Through General O. O. Howard I learned that mission work was much needed in Charleston, South Carolina, and received from him transportation to that city by way of Washington, District of Columbia.
My health being now restored, on January 29, 1869, I left my sweet home and loved ones at three o'clock P. M., and spent the night in Toledo, with my old friends, William Merritt and wife. I attended with them the prayer-meeting in the new colored church. I arrived at Pittsburg with but little detention. Passing through the mountains, we found the snow deeper than when I left Michigan. At seven A. M. we passed the wreck of three cars which had run off the embankment and were still burning. Among the killed taken from the wreck was a woman partially burnt. I did not learn the number of killed and injured. Among these dead and dying I should probably have been had I not spent the night in Toledo, as this was the train, I would have been on had I remained on the one I left. O, how sad to look upon this smoldering wreck, from which I had so narrowly escaped! This was the third accident of this kind which I had thus providentially missed in my travels by river and rail of three thousand miles. Many are the dangers, seen and unseen, through which I have passed, and the remembrance of this disaster calls forth a renewed song of deliverance and praise for the Guiding Hand that preserves through the vicissitudes of this ever-changing life.
I arrived in Washington early in the morning, and took breakfast with my friend Dr. Glenan. Here I found my brother, Harvey Smith, and his son, who were teaching freedmen's schools, and with them I spent the Sabbath, In the evening I attended the Colored Methodist Episcopal Church, and was invited to address the large meeting. I spoke half an hour, and told the history of Uncle Philip, and how, amidst the persecutions and sorrows to which his slave-life subjected him, he had kept his hand in the hand of his Savior all these ninety-seven years.
While speaking of his being whipped until he fainted, a few wept aloud, and after meeting a number came to tell me of their being whipped for praying. One woman was whipped until she fainted, and one man was kept in the stocks all night after being whipped, and came near dying. His master told him he "would whip the praying devil out of him," using the same words that Uncle Philip's master used to him.
The surgeon-in-chief, Dr. Reynolds, wished me to remain in Washington another day, and thought General Howard would permit me to stay there for a time, to engage in sanitary work. I had an interview with the general, who thought I was most needed in Washington, during the Winter season at least.
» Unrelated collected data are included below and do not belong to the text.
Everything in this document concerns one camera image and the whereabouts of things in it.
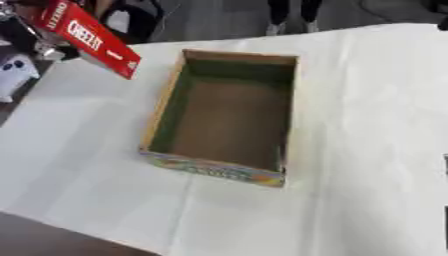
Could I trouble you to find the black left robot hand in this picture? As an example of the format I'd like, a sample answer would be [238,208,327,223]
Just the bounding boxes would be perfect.
[0,6,83,63]

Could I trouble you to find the red cracker box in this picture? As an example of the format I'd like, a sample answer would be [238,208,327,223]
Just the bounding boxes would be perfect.
[29,0,144,81]

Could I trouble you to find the tan cardboard box green inside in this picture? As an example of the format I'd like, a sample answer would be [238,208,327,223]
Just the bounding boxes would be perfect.
[138,48,301,189]

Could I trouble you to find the black chair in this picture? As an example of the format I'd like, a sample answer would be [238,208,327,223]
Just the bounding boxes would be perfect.
[96,0,168,45]

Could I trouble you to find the person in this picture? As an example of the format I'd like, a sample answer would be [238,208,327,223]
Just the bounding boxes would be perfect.
[264,0,326,37]
He gave me authority to visit the free soup-houses, and investigate the sanitary work generally. After reading my commission, I told him I had a request to make, and that was that the authority with which I was vested, might be kept secret. To investigate to the best advantage was my object. I was also appointed to examine, as far as practicable, the condition of applicants for charity, and the manner in which the charity was applied. My office was furnished, and board was allowed me at the head-quarters of the freedmen's hospital in Campbell Camp.
On February eth I called at Josephine Griffin's relief office before 10 o'clock A. M. Between sixty and seventy persons called on her, mostly for work. I followed a number of the applicants for soup-tickets to their homes. In visiting twenty families during the day, I found a number of persona in squalid wretchedness. One man was very sick with a high fever, and unconscious. He had received no help, because unable to make personal application, and he had no family to intercede for him. His bed was a pile of rags in the corner on the floor. I called for the Bureau physician and saw that he had suitable bed-clothing and food. The physician said he must have died within two or three days in that condition. Among the applicants for relief was an Irishwoman, who had a brick house she was renting, except the back room, which she occupied, and had another nearly finished. She and her family for whom she was begging soup, lived in good style.
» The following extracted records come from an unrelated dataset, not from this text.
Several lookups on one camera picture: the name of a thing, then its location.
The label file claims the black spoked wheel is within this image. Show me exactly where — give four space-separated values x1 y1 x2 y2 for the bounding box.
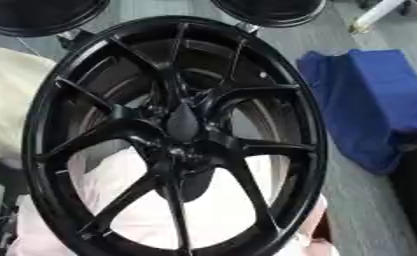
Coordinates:
19 15 331 256

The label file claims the black wheel stand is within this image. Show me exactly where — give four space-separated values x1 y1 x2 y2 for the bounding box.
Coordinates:
0 156 33 256

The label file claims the white cloth cover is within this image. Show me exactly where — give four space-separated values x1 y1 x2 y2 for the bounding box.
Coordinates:
5 146 341 256

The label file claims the blue cloth bag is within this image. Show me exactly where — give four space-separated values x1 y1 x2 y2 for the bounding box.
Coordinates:
295 48 417 176

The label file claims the cream cloth cover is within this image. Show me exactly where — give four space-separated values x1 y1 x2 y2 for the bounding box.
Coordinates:
0 44 60 171

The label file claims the white pole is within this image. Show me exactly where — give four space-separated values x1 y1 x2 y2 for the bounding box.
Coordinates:
348 0 408 34

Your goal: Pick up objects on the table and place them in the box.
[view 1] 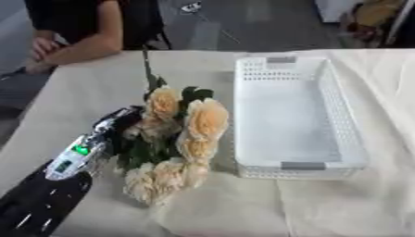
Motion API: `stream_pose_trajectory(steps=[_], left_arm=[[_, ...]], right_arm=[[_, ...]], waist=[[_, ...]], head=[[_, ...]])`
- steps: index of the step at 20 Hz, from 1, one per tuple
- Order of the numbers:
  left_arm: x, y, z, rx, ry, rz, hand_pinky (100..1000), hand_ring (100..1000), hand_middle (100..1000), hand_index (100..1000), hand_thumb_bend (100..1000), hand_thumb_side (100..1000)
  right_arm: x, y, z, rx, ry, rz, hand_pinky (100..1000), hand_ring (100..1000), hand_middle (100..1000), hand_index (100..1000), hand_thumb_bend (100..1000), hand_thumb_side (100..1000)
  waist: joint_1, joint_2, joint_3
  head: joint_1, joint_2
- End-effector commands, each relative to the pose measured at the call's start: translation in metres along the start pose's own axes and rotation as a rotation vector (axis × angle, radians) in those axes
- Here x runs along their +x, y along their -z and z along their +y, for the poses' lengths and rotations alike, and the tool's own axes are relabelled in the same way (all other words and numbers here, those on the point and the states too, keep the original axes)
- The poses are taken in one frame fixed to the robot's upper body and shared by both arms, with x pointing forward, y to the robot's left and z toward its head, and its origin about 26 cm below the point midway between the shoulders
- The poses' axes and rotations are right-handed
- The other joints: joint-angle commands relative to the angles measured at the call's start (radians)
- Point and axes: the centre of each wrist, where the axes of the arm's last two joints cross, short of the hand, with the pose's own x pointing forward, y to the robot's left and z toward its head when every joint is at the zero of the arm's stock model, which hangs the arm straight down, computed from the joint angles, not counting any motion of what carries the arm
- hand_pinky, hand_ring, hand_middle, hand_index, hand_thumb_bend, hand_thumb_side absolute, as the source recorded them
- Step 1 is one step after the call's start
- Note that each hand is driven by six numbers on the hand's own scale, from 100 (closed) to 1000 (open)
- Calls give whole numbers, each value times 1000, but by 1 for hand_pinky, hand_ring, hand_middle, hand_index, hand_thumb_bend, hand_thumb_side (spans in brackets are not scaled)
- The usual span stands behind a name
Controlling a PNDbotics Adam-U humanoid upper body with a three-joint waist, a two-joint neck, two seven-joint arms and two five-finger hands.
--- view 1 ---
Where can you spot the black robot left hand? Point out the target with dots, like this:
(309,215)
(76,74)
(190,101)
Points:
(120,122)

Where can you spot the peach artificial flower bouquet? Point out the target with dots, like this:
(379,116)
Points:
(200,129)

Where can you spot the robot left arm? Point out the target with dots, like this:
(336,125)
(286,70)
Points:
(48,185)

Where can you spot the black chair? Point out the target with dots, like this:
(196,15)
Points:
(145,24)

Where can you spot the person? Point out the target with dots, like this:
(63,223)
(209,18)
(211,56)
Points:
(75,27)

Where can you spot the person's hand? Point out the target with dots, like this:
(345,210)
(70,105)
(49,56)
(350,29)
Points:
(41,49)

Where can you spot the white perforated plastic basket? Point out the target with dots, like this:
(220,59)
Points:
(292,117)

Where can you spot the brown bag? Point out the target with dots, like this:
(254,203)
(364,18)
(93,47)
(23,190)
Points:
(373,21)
The fourth day of my investigations revealed great deficiency in properly looking after applicants for aid. The greatest sufferers were often too diffident to ask for help. The soup-houses were generally well managed. I called as one whom curiosity had drawn into the motley crowd, and was treated to a taste of fine soup, even at the "Savage Soup-house," where I saw two caldrons of soup. The one from which I was served might well tempt the palate of an epicure, but the other looked too forbidding for a human stomach. I soon found the good soup was being given to the white applicants, who were first served, while the colored people, standing in the yard, were waiting their time. Policeman Ross told a shivering colored man to go inside and put his pail on the farther block for soup.
"I shall be sent out," he replied.
"I tell you to go in," said the policeman; "I'll see to that."
He obeyed the order, only to receive curses: "You know better than to come yet; another thing you know, this soup is for white folks, the other is for niggers."